Chang is deeply interested also in recovering images of colonial Asia and Africa in Spanish literature — a topic she plans to expand upon in a future research project. She will be teaching an undergraduate seminar this fall titled “España Remota: Africa and Asia in 19th-Century Spanish Literature,” as well as an intensive survey of Spanish literature.
“What makes the representation of ‘the Orient’ in Spanish culture so confusing is that it exists within the nation, but also outside it,” Chang says. This relationship complicates the central premise of Edward Said’s classic work Orientalism, which argues that the West defines itself in clear opposition to an uncivilized “Oriental” other.
Chang’s essay exploring these issues, “Aquellos neófitos indios, chinos o anamitas: Asia and the Imperial Imaginary in Doña Luz,” is scheduled to be published in Hispano-Asian Cultural Dialogues, a special issue of the Arizona Journal of Hispanic Cultural Studies edited by Yeon-Soo Kim and Kathleen Davis.
In the spring, Chang says, she hopes to teach a graduate course on the adultery novel and an undergraduate course on medicine and fiction. “The 19th-century Spanish novel tends to be juicier than those of other European traditions,” she says. “While sexual encounters are never explicit, erotic tensions abound and tend to be drawn out over hundreds of pages,” she says.
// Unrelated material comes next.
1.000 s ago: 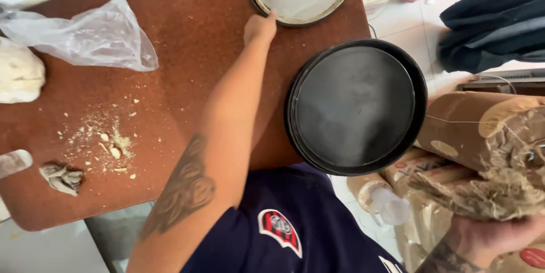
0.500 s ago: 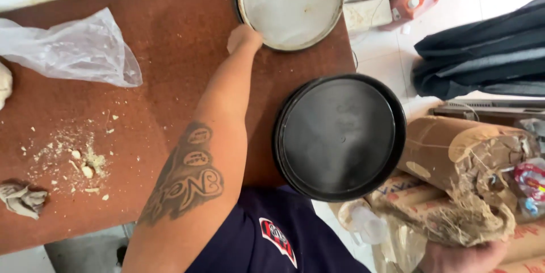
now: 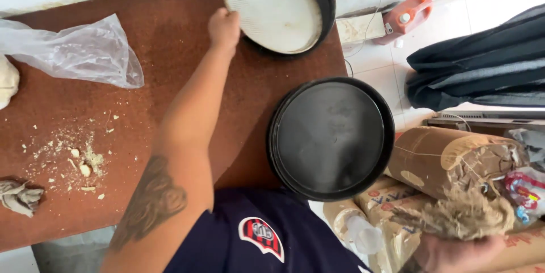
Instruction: Clean residue from circular baking pans using a cloth
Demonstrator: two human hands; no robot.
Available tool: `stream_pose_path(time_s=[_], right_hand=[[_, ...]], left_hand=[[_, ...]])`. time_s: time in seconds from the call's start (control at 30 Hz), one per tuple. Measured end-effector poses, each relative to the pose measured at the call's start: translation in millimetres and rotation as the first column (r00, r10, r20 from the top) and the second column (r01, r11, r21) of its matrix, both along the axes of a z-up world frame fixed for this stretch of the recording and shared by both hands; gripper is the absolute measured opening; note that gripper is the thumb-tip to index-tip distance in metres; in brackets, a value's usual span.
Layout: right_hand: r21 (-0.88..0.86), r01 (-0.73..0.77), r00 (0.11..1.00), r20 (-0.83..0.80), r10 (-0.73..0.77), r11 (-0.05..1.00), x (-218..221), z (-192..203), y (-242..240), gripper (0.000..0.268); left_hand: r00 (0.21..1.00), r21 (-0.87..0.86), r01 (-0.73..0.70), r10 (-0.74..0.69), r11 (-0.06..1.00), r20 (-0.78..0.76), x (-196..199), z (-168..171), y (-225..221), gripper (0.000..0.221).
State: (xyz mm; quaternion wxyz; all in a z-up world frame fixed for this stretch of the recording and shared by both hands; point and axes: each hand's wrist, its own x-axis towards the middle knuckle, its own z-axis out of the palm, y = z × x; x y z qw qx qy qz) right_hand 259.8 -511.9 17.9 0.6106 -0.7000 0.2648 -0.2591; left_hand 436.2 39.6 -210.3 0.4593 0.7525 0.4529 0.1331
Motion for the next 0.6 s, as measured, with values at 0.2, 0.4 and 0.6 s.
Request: stream_pose_path(time_s=[0.2,0.4,0.6], right_hand=[[-0.759,-0.210,0.706,0.318,0.633,0.616,27,16,15,0.025],[0.441,-0.440,0.893,0.309,0.328,0.782,85,31,104,0.034],[0.403,-0.884,0.429,0.494,0.757,0.238,44,59,243,0.063]], left_hand=[[0.609,-0.579,-0.325,0.633,0.748,0.477,-163,66,33,0.023],[0.180,-0.648,-0.500,0.801,0.575,0.571,-331,46,50,0.015],[0.035,-0.627,-0.460,0.718,0.629,0.695,-420,73,52,0.016]])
“We are very excited to have Julia join us. It has been several years since we have had a specialist in 19th-century Spanish literature and culture,” says Laura Bass, associate professor and chair of Hispanic studies. “Julia brings a dynamic interdisciplinary perspective to literary history through her work on the medicalization of gender, class, and racial differences and her interest in portrayals of Asia and Africa in Spanish culture. These are burgeoning fields within Hispanic studies that complement existing strengths in the department.”
A native of Los Angeles, Chang is the first person in her family to be born outside Korea. She became interested in the Spanish language upon entering elementary school, where she was placed in an ESL section taught in Spanish and English. Chang proceeded to study Spanish in college, but discovered that grammar lessons didn’t prepare her for literature courses in Spanish, so she spent a semester in Madrid, and eventually went on to pursue a master’s in Hispanic language and culture at New York University in Madrid.
Chang fell in love with Brown last year when she attended the American Comparative Literature Association Conference, held in Providence. While she appreciates the “disciplined, Jesuit rigor” of her alma mater, Loyola Marymount University in Los Angeles, “Brown offers the undergraduate experience I wish I had had. Students are allowed to be creative — their wacky interests are nurtured here. It’s wonderful!” says Chang. “I know I will really grow as both a scholar and a teacher here.”